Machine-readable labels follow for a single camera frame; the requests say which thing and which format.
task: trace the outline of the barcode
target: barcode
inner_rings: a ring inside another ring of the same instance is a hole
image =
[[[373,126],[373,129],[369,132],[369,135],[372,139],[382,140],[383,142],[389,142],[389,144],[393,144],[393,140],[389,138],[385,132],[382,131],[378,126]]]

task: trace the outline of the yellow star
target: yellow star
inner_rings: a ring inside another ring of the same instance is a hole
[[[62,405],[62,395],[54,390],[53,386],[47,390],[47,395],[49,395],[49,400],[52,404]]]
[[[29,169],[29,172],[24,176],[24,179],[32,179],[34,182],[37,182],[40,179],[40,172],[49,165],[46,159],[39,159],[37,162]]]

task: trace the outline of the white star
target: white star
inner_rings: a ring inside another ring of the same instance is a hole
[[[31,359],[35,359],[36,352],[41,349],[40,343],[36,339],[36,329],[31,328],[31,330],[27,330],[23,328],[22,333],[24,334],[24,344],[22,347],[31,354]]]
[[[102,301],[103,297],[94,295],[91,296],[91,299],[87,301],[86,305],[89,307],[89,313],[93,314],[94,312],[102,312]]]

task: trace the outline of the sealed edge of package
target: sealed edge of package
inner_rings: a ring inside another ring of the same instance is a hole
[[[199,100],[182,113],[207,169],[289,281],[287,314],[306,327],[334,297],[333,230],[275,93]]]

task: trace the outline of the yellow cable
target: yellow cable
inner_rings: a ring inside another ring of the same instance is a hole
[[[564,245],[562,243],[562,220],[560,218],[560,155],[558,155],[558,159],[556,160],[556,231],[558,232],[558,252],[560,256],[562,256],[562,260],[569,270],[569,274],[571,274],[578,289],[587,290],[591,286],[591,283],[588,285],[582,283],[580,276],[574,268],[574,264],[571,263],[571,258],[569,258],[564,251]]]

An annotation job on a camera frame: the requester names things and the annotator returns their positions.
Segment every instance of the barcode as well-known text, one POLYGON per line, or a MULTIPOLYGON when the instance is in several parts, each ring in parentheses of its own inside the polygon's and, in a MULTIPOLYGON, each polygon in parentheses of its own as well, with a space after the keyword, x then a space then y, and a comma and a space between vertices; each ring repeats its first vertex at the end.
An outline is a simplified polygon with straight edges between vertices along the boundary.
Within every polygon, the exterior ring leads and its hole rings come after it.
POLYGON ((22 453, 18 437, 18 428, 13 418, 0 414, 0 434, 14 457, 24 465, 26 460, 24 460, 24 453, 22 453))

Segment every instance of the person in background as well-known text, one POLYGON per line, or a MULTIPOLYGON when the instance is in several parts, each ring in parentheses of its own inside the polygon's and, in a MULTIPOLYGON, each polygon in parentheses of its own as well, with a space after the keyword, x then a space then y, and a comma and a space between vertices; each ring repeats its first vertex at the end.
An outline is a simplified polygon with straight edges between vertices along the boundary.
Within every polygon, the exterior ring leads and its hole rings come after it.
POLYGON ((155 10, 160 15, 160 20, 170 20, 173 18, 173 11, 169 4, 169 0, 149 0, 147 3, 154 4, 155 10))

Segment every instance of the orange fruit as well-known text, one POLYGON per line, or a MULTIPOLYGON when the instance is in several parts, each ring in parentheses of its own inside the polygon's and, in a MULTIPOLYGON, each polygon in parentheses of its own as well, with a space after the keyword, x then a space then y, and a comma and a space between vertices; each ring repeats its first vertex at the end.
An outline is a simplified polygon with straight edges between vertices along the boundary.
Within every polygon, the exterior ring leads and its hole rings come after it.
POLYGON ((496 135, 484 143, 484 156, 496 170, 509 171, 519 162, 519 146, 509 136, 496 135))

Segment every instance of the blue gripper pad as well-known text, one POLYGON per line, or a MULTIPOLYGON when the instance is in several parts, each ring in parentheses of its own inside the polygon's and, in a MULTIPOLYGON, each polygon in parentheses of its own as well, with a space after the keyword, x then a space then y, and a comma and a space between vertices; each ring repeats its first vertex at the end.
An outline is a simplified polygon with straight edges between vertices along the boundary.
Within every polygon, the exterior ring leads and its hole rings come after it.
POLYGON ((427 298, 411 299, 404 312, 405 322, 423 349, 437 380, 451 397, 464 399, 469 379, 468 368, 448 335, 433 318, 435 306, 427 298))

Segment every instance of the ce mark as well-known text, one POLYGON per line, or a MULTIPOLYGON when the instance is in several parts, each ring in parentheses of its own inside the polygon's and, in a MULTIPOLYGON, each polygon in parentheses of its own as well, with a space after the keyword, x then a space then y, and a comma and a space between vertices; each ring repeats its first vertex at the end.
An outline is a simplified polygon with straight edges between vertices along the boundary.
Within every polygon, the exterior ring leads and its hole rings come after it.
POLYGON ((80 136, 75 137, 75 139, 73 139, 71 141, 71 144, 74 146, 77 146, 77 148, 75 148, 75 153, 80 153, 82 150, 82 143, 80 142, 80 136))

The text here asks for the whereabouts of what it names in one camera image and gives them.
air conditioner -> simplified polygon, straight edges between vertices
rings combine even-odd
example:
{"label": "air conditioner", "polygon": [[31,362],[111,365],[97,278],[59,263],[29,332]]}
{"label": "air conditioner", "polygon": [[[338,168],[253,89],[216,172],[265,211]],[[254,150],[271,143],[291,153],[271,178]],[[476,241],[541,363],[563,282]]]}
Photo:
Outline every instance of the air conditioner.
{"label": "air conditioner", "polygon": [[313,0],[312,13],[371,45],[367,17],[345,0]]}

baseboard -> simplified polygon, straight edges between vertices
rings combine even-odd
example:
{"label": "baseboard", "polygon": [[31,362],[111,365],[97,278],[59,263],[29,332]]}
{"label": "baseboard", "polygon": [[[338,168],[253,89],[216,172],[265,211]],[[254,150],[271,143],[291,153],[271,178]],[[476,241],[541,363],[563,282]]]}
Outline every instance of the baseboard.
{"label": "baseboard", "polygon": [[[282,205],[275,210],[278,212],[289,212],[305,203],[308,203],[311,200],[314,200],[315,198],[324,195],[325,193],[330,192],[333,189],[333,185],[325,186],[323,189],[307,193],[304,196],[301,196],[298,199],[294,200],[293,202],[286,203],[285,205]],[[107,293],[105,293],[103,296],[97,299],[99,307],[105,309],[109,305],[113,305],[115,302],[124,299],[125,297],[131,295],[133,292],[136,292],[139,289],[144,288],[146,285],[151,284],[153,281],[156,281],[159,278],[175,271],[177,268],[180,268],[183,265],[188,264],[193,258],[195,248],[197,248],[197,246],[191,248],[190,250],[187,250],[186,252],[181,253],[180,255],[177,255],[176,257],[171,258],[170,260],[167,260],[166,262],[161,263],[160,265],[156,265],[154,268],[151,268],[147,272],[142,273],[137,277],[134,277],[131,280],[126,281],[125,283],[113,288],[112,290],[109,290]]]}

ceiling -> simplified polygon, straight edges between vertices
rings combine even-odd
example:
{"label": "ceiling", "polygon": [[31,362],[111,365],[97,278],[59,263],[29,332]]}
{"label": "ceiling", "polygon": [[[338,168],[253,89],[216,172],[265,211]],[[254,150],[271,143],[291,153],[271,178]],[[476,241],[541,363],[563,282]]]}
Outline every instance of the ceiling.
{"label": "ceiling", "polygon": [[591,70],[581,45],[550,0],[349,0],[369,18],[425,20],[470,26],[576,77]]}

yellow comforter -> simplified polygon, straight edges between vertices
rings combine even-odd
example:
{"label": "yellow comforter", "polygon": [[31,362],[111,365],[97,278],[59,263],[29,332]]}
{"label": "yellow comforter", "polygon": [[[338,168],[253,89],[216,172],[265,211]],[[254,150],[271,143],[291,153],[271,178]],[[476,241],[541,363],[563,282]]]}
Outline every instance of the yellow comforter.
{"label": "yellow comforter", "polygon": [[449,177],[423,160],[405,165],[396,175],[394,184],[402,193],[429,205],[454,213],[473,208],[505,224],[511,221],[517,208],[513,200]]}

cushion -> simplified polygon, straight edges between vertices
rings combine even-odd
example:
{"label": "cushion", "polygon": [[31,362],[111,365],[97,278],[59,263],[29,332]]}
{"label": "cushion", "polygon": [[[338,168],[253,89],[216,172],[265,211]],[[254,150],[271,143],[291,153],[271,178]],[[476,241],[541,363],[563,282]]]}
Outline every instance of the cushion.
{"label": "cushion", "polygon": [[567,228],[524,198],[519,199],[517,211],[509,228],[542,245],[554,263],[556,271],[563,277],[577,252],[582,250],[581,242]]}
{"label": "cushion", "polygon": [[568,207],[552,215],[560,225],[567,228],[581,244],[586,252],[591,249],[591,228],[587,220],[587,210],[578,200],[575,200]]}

Task directions -
Return the line where "Outline every instance of the ceiling." appears, then every line after it to the end of the listing, all exactly as written.

Your response -
Outline every instance of the ceiling.
{"label": "ceiling", "polygon": [[591,70],[581,45],[550,0],[349,0],[369,18],[425,20],[470,26],[576,77]]}

yellow comforter -> simplified polygon, straight edges between vertices
rings combine even-odd
example:
{"label": "yellow comforter", "polygon": [[31,362],[111,365],[97,278],[59,263],[29,332]]}
{"label": "yellow comforter", "polygon": [[[338,168],[253,89],[216,172],[265,211]],[[254,150],[271,143],[291,153],[271,178]],[[476,241],[541,363],[563,282]]]}
Outline every instance of the yellow comforter.
{"label": "yellow comforter", "polygon": [[449,177],[423,160],[405,165],[396,175],[394,184],[402,193],[429,205],[454,213],[473,208],[505,224],[511,221],[517,208],[513,200]]}

cushion -> simplified polygon, straight edges between vertices
rings combine even-odd
example:
{"label": "cushion", "polygon": [[31,362],[111,365],[97,278],[59,263],[29,332]]}
{"label": "cushion", "polygon": [[[338,168],[253,89],[216,172],[265,211]],[[254,150],[271,143],[291,153],[271,178]],[[476,241],[541,363],[563,282]]]}
Outline every instance of the cushion.
{"label": "cushion", "polygon": [[567,228],[524,198],[519,199],[517,211],[509,228],[542,245],[554,263],[556,271],[563,277],[577,252],[582,250],[581,242]]}
{"label": "cushion", "polygon": [[568,207],[552,215],[560,225],[567,228],[581,244],[586,252],[591,249],[591,228],[587,220],[587,210],[578,200],[575,200]]}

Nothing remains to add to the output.